By the late nineteenth century, businesses began to form combinations, known as trusts, which claimed a larger and larger share of the market—large enough to dictate prices, their detractors claimed. Members of both major parties were concerned with the growth of the power of trusts and monopolies, and at the opening of the 51st Congress Sherman proposed what would become the Sherman Antitrust Act. The bill Sherman proposed was largely derivative of a failed bill from the previous Congress written by Senator George F. Edmunds, which Sherman had amended during its consideration. Until 1888, Sherman had shown little interest in the trust question but it was rising in the national consciousness, and Sherman now entered the fray. The revised bill Sherman proposed was simple, stating that "[e]very contract, combination in the form of trust or otherwise, or conspiracy, in restraint of trade or commerce among the several States, or with foreign nations, is declared to be illegal". (Note: Now codified at .) The bill further prescribed criminal penalties for any person who monopolizes trade. (Note: Now codified at .) In debate, Sherman praised the effects of corporations on developing industry and railroads and asserted the right for people to form corporations, so long as they were "not in any sense a monopoly".

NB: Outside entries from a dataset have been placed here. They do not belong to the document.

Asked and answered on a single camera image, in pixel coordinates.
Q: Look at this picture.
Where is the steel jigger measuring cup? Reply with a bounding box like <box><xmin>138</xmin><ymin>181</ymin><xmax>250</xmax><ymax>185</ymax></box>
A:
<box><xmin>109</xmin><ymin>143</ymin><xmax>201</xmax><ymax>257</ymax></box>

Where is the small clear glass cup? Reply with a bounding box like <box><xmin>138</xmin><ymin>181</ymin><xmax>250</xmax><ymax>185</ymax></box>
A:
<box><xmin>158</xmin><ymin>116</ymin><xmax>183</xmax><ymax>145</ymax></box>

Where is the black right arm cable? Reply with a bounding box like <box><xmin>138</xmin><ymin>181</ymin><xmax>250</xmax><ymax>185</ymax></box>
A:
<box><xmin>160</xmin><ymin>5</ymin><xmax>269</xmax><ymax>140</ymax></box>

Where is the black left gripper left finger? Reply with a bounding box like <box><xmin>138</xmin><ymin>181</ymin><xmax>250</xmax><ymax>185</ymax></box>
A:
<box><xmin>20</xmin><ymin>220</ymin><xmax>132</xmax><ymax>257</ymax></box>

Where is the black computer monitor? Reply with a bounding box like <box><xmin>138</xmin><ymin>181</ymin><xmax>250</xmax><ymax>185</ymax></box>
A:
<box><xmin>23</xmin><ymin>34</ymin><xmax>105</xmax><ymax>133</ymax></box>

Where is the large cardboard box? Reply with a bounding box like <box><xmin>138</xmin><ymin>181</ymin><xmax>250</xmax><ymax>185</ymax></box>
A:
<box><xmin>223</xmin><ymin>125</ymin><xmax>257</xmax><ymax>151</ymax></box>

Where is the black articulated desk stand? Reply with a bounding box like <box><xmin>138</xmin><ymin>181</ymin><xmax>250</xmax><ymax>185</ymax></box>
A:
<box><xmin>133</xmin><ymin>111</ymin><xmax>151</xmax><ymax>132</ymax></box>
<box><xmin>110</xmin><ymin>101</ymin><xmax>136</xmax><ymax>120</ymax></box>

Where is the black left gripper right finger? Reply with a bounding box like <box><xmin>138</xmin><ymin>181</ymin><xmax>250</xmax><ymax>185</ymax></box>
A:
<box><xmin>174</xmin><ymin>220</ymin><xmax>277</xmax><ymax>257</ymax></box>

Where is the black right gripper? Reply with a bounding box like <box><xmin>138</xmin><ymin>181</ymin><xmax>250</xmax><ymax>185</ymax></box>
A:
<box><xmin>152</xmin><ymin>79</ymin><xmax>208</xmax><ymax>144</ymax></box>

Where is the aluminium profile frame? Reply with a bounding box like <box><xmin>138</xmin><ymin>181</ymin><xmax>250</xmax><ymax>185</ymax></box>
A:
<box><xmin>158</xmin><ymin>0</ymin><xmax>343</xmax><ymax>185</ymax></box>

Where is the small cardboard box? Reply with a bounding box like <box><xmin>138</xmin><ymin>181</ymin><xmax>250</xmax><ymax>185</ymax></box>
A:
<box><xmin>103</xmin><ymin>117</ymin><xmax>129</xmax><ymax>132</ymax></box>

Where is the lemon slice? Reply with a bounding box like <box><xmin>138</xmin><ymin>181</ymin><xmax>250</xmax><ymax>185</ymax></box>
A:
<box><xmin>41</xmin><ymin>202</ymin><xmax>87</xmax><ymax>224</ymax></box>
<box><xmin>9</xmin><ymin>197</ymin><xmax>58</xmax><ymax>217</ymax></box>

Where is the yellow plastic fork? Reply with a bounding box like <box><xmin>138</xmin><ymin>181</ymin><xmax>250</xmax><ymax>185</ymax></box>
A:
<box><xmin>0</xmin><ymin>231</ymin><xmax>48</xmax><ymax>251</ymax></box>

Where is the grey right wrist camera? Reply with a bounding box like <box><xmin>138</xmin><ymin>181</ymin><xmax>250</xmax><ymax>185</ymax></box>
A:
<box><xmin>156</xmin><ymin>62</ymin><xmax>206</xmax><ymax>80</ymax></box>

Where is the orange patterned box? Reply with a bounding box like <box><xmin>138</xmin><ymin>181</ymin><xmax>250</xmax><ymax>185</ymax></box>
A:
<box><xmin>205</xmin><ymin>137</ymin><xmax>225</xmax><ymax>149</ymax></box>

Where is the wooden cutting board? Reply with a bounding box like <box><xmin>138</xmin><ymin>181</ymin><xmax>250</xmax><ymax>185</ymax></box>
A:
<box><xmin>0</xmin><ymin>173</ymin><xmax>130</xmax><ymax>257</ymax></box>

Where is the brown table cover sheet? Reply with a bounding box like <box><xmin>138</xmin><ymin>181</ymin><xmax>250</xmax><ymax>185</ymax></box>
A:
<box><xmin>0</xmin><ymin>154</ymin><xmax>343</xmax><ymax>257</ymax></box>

The bill passed the Senate by an overwhelming 52–1 vote and passed the House without dissent. President Harrison signed the bill into law on July 2, 1890. When Harrison signed the Act, he remarked, "John Sherman has fixed General Alger." Sherman was the prime mover in getting the bill passed and became "by far the most articulate spokesman for antitrust in Congress". The Act was later criticized for its simple language and lack of defined terms, but Sherman defended it, saying that it drew on common-law language and precedents. He also denied that the Act was anti-business at all, saying that it only opposed unfair business practices. Sherman emphasized that the Act aimed not at lawful competition, but at illegal combination. The later analysis was more generous: "The Sherman Act was as good an antitrust law as the Congress of 1890 could have devised."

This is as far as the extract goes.